> **Exercise**:
Go through the listing and copy each line that has the string "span" in it.

--

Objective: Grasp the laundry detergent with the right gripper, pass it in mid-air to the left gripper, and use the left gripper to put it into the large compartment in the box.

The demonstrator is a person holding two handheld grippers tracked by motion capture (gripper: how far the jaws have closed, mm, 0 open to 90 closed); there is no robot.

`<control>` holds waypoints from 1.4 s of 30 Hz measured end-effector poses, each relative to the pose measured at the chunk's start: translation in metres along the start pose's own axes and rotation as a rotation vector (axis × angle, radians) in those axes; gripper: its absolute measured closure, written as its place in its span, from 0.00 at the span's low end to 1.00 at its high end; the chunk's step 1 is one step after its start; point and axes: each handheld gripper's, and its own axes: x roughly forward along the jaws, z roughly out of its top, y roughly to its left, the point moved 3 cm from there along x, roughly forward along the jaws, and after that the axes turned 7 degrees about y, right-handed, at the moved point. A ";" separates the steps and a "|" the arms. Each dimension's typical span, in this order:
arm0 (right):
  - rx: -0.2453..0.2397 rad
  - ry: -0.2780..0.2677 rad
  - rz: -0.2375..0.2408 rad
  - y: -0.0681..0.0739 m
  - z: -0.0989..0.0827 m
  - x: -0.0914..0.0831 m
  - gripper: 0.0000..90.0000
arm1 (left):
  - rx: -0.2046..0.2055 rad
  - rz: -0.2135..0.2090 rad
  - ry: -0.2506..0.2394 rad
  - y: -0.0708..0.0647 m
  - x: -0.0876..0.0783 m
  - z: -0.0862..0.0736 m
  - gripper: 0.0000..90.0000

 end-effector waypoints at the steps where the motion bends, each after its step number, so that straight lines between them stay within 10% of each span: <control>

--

> **Written solution**:
`<control>` holds waypoints from 1.4 s of 30 Hz measured end-effector poses, each relative to the pose measured at the chunk's start: translation in metres along the start pose's own axes and rotation as a rotation vector (axis × angle, radians) in those axes; gripper: its absolute measured closure, written as its place in its span, from 0.00 at the span's low end to 1.00 at its high end; the chunk's step 1 is one step after its start; point and axes: each handheld gripper's, and its own axes: x roughly forward along the jaws, z roughly out of its top, y roughly to its left, the point moved 3 cm from there along x, roughly forward along the jaws, and after that the axes turned 7 degrees about y, right-handed, at the moved point. A ";" separates the steps and a "|" the arms. Each dimension's typical span, in this order:
 end-effector waypoints at the steps where the motion bends, each after its step number, so that straight lines between them stay within 10% of each span: <control>

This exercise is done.